The team quickly picked up on what it meant.

“It was a very happy team meeting this morning,” Head Coach Mike McCarthy said. “As soon as they saw ‘The Big Lebowski’ come on the screen, the veterans knew what was happening. A lot of fun.”

Tuesday’s news was met by a roar of applause. Once things settled down, the team boarded buses headed to the Gutter bowling alley in nearby Suamico where players and coaches were split into random groups of five.

The level of competition varied depending on the lane, but regardless of the outcome it was an invaluable opportunity for veterans to get to know some of the new players on the roster.

For example, Randall Cobb shared a lane with rookie punter Peter Mortell, whom he hadn’t met before. The Pro Bowl receiver learned about how the Green Bay native actually ran game-day stats in the press box during high school.

“They do a great job of mixing guys together,” Cobb said. “I’ve never had a conversation with Peter. I didn’t know he worked here in high school. He’s from here, went to (the University of) Minnesota and came back. We get to know our teammates on a different level, so it’s just kind of cool to see everybody in a different light.”

Many of the team’s rookies and first-year players had an idea that the Packers usually cancel one day of the offseason program for a team-bonding event, but were just as surprised as anyone when it was announced.

Long-snapper Rick Lovato, who signed with the Packers in December, channeled his excitement into a career day on the lanes.

After bowling a 210 with six strikes and three spares during his second game, Lovato joked afterward that he’s done with the sport.

 “I surprised myself today,” Lovato said. “I’ll never bowl like that ever again. I’m going to keep that and probably retire.”

Rookie linebacker Blake Martinez was a part of a few spontaneous team events at Stanford – Cardinal coach David Shaw held a movie day last year during fall camp – but having the chance to do it again with the Packers made for a nice memory to his first NFL season.

“It was a great thing. Fun to get out here with all the guys,” Martinez said. “It kind of adds that little extra day to get to know each other and have fun. It’s a good thing to do to kind of destress the guys – a lot of these guys have been here for seven weeks now. It’s a good thing to do.”

Rookies and veterans alike see the benefit in conducting the annual offseason off-day and its importance to developing culture and team identity.

Punter Tim Masthay believes the festivities go a long way in helping forge relationships similar to the team staying on the St. Norbert campus during training camp and getting meals together during the week.

Many of the Packers’ defensive backs and a few others like outside linebacker Jayrone Elliott actually bowl together during their off days in training camp to unwind a little.

It was a relaxed setting under the cosmic lightning, but naturally there still was some competitiveness.

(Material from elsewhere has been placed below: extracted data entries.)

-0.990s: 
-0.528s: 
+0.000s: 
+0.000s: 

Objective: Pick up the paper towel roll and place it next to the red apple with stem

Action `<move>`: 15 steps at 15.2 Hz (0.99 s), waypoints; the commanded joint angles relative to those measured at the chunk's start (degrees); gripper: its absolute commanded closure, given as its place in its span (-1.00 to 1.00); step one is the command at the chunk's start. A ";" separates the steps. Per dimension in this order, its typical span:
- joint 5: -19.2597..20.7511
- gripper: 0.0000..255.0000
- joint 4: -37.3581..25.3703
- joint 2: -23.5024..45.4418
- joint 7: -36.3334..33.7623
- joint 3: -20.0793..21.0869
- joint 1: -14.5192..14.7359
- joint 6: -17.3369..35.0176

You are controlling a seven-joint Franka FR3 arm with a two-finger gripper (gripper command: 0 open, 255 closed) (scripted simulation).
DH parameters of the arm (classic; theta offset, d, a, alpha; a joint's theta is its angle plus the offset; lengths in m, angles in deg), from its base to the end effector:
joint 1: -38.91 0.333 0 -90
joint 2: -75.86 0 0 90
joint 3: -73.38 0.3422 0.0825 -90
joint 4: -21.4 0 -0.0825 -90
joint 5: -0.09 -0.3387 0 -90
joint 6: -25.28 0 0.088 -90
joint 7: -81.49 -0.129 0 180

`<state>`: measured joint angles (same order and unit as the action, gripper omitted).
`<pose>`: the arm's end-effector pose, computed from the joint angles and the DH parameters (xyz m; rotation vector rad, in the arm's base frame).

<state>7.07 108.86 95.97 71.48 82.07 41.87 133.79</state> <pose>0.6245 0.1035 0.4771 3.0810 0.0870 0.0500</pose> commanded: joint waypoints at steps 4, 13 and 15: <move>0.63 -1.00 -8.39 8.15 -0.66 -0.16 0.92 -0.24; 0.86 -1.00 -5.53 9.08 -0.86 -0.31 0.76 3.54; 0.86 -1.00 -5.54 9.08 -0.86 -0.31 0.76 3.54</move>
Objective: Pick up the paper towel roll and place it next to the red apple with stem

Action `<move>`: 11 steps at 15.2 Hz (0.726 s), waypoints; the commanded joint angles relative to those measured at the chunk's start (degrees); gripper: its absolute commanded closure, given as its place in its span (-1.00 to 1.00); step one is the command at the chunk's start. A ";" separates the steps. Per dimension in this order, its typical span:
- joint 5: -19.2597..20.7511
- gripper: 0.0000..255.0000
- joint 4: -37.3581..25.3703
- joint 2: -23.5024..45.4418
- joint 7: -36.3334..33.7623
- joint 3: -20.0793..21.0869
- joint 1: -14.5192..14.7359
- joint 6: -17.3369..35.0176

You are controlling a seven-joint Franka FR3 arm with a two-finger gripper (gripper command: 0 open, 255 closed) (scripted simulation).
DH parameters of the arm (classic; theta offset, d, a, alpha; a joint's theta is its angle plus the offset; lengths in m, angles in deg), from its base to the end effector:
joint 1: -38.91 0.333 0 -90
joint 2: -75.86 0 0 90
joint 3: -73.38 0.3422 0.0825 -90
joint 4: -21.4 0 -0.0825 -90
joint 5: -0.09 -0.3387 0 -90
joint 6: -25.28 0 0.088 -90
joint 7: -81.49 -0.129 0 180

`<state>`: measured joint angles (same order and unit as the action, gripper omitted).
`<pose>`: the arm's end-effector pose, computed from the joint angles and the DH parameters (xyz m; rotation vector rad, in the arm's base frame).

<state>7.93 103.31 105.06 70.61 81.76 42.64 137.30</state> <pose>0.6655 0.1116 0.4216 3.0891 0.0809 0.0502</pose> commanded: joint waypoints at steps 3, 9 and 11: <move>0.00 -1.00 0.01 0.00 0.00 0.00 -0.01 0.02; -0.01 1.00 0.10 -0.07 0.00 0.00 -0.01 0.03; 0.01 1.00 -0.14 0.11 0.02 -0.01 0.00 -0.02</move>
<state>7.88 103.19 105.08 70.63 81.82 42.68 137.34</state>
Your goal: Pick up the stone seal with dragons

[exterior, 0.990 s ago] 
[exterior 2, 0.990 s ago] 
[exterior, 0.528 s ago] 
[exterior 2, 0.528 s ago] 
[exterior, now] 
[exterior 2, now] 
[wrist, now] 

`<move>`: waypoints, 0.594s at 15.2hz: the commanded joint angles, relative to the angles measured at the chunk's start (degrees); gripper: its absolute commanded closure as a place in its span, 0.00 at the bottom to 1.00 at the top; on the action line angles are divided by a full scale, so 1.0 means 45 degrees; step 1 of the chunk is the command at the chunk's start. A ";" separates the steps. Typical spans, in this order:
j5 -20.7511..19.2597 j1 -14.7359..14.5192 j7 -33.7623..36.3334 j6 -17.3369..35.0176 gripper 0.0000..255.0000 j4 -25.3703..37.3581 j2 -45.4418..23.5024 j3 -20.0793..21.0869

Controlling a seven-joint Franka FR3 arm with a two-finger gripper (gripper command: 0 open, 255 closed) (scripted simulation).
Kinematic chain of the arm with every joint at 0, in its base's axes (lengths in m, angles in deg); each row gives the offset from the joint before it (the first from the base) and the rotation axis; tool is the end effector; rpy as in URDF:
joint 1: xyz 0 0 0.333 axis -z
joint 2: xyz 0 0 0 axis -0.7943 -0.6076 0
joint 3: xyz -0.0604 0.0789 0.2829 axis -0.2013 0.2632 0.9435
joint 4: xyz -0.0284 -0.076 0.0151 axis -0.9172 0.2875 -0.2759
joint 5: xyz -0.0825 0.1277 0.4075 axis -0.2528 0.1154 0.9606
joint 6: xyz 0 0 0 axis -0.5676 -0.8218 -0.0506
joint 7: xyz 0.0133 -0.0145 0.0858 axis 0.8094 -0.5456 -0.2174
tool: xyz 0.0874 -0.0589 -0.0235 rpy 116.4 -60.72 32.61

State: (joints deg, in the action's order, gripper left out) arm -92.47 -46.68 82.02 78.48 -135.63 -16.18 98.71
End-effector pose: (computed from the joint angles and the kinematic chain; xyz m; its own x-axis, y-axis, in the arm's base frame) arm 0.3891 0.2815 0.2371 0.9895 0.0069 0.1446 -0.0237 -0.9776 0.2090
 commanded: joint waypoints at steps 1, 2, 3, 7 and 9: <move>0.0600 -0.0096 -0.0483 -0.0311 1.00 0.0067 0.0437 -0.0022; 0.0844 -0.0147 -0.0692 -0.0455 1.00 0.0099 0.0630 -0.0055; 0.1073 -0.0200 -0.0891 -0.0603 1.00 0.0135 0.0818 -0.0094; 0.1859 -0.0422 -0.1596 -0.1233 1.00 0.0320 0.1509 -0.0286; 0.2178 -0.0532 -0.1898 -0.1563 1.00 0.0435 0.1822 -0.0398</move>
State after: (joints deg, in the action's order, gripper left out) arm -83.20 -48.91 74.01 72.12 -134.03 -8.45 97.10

“It’s fun to get out here with your teammates,” defensive back Micah Hyde said. “Talk a little trash and get in your little groups, and bowl as best as possible. We’re all competitive. It’s good to do something else other than football and come out here and compete.

“Honestly, guys are competing. I know it sounds like a joke because we’re bowling, but guys are definitely out here to compete.”

The Packers have had some type of team-building exercise each offseason since McCarthy was hired in 2006, including clay shooting the past few years and dodgeball.

Regardless of the activity, McCarthy believes it’s imperative to step back at some point during the offseason program and decompress.

The chance for the players and coaches to roll a few frames is something he believes plays a vital role in the process of building your team for the upcoming season.

“I think it’s important to be able to step away from the fire,” McCarthy said. “These guys have been competing throughout the whole offseason program. I think to get away one day each and every year, see the personalities come out – it’s very healthy for our football team.”

Players quickly shifted their mindset back to their playbooks once the games were over, understanding that it’s back to work on Wednesday.

Still, it was nice to step away from the hustle and bustle of offseason preparation for a few hours.

“It’s refreshing,” Elliott said. “It’s kind of a good thing because you go in there with your mind ready to practice and you’re kind of dragging a little bit, but that kind of lifted the spirits back up.

“It’s a good thing to have it, but it’s time to get back to work tomorrow.”